(Beginning of DATASET RECORDS)

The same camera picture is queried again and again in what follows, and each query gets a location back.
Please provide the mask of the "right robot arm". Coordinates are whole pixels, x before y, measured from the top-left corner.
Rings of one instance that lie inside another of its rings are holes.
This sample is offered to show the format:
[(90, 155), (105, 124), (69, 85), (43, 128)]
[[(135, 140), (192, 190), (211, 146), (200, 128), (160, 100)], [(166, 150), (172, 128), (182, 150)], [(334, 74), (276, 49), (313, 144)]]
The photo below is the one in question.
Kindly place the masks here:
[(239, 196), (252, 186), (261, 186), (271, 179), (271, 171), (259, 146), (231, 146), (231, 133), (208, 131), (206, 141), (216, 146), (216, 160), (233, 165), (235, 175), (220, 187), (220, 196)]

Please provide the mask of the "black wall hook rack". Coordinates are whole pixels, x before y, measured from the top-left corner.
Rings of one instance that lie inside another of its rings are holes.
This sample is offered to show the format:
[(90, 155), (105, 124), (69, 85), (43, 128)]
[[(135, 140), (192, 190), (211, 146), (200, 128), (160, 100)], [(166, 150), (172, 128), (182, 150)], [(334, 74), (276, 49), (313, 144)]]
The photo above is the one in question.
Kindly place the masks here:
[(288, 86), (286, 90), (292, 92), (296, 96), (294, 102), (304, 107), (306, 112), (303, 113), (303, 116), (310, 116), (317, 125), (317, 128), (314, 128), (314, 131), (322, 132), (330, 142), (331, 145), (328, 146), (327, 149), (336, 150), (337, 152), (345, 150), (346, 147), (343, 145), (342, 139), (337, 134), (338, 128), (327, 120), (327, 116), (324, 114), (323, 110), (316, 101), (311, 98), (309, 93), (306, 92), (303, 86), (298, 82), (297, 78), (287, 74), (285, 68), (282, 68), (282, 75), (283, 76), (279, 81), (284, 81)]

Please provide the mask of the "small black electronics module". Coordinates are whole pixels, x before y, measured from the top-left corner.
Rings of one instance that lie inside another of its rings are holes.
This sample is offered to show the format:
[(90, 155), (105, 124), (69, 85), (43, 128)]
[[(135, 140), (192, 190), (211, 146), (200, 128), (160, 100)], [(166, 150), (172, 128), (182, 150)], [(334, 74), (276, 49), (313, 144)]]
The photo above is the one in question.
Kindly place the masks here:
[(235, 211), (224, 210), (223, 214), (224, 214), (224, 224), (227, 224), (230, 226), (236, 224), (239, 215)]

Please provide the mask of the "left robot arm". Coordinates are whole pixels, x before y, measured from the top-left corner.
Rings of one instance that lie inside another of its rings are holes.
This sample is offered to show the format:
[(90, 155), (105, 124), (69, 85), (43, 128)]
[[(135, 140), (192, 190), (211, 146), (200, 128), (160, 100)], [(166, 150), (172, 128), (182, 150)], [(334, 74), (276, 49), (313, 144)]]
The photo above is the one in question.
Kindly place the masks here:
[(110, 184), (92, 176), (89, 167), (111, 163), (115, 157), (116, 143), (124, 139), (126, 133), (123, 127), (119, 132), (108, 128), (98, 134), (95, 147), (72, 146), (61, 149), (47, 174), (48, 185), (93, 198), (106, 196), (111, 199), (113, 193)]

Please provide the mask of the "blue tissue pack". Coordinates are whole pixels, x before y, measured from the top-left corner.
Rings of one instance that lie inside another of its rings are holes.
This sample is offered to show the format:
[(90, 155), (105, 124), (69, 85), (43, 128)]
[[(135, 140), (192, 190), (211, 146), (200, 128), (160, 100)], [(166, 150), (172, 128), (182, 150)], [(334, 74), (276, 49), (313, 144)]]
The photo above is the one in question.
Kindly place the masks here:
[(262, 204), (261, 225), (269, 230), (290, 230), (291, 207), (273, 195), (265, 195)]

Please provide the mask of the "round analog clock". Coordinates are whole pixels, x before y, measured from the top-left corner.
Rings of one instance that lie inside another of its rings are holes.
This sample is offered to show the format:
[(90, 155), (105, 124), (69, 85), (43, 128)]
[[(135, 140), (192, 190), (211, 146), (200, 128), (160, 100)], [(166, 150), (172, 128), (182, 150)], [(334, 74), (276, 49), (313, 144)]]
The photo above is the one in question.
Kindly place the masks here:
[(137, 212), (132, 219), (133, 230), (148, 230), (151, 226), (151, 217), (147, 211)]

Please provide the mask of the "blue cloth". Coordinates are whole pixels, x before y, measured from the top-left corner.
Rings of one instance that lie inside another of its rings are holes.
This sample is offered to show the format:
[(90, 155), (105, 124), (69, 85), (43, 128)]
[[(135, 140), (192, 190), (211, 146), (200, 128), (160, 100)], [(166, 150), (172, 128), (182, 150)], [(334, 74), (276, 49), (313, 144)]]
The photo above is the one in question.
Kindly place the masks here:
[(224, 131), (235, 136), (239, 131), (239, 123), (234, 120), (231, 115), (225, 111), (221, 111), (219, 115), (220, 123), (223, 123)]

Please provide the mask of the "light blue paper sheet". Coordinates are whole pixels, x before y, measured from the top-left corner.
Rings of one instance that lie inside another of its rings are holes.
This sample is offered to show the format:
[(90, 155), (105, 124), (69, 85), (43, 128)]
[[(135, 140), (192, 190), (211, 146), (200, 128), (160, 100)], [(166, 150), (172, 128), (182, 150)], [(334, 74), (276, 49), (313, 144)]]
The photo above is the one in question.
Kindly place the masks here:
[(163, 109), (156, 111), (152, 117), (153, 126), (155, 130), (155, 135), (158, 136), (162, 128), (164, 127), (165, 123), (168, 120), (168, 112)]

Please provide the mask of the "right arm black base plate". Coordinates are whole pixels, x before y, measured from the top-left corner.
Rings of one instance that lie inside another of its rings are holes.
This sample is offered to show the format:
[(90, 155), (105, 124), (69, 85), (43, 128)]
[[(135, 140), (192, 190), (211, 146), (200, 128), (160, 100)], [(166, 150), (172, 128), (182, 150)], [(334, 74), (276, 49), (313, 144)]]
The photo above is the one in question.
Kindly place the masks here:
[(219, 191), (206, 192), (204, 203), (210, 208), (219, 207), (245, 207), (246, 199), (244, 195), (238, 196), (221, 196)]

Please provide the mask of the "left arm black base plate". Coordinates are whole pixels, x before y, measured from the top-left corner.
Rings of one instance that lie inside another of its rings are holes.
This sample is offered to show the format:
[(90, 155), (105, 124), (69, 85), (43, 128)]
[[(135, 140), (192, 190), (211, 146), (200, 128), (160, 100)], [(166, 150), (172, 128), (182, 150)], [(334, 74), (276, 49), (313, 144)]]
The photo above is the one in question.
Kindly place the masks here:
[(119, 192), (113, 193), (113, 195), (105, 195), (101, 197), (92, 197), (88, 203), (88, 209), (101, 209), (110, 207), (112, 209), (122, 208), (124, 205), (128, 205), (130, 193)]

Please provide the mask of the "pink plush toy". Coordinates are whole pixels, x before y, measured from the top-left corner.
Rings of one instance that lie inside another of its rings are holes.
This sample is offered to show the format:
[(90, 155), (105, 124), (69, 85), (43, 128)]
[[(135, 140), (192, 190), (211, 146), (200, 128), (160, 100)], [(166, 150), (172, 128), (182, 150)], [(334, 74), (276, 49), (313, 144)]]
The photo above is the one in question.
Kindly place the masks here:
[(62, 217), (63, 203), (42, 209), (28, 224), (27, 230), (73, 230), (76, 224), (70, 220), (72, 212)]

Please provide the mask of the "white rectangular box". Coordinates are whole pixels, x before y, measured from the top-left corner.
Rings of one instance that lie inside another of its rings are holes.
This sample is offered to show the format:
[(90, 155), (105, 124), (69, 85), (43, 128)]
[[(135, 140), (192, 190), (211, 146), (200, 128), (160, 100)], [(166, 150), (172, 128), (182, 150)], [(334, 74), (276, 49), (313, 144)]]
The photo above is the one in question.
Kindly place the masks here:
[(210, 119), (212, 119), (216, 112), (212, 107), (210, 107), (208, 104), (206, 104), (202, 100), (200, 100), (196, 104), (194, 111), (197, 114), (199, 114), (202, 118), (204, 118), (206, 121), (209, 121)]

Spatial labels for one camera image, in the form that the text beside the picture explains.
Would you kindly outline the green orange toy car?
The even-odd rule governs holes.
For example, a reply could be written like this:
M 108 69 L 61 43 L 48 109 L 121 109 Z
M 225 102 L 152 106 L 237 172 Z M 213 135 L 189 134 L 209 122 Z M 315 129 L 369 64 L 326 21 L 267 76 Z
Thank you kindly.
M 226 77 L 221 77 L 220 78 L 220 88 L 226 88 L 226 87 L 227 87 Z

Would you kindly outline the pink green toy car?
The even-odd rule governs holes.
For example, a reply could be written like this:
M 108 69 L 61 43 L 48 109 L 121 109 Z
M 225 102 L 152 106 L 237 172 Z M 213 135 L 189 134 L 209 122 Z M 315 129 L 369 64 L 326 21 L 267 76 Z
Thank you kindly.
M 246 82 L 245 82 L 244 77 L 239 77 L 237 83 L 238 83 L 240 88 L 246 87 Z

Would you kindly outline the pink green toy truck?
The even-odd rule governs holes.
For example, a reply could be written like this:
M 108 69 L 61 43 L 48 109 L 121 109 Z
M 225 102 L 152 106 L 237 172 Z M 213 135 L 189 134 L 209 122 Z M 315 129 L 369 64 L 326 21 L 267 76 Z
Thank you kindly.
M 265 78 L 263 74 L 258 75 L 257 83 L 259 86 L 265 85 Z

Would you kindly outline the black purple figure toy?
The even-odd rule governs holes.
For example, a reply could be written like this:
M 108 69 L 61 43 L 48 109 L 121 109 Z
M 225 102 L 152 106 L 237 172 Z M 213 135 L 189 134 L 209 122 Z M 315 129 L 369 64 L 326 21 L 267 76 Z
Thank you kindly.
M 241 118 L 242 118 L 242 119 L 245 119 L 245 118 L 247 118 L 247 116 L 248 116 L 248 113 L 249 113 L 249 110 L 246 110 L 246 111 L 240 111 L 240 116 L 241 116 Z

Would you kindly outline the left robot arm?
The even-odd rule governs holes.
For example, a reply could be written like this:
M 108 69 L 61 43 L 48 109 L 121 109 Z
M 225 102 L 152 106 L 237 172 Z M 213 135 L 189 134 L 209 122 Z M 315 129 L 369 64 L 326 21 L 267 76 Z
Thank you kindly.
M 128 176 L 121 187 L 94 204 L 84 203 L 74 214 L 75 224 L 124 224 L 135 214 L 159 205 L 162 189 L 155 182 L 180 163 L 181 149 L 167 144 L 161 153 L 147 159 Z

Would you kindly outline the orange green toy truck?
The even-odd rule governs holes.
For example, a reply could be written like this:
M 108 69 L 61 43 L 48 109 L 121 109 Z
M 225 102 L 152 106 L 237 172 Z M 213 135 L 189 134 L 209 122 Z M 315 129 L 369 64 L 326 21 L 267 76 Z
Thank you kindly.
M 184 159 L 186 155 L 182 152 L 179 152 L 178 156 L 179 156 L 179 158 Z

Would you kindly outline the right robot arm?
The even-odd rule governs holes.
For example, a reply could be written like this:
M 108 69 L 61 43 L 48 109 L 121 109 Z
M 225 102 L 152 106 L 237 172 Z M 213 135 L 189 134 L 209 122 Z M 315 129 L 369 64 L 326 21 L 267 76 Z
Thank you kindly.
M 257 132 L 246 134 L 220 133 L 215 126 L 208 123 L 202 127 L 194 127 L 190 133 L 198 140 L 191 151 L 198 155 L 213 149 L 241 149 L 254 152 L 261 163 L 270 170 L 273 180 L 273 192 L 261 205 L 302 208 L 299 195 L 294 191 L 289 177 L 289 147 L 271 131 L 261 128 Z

(End of DATASET RECORDS)

_ACTION ITEM_
From the material above, copy each line that includes the word "Coordinates".

_ANSWER SECTION_
Please provide the mask of the "right robot arm". Coordinates are whole pixels, x before y, measured from the top-left corner.
Please provide the mask of the "black wall hook rack". Coordinates are whole pixels, x before y, measured from the top-left corner.
Please provide the mask of the "small black electronics module". Coordinates are whole pixels, x before y, measured from the top-left corner.
Please provide the mask of the "left robot arm". Coordinates are whole pixels, x before y, measured from the top-left corner.
Please provide the mask of the "blue tissue pack". Coordinates are whole pixels, x before y, measured from the top-left corner.
Please provide the mask of the "round analog clock". Coordinates are whole pixels, x before y, measured from the top-left corner.
Please provide the mask of the "blue cloth". Coordinates are whole pixels, x before y, measured from the top-left corner.
Please provide the mask of the "light blue paper sheet". Coordinates are whole pixels, x before y, measured from the top-left corner.
Please provide the mask of the "right arm black base plate". Coordinates are whole pixels, x before y, measured from the top-left corner.
Please provide the mask of the "left arm black base plate". Coordinates are whole pixels, x before y, measured from the top-left corner.
Please provide the mask of the "pink plush toy". Coordinates are whole pixels, x before y, measured from the top-left corner.
Please provide the mask of the "white rectangular box". Coordinates are whole pixels, x before y, measured from the top-left corner.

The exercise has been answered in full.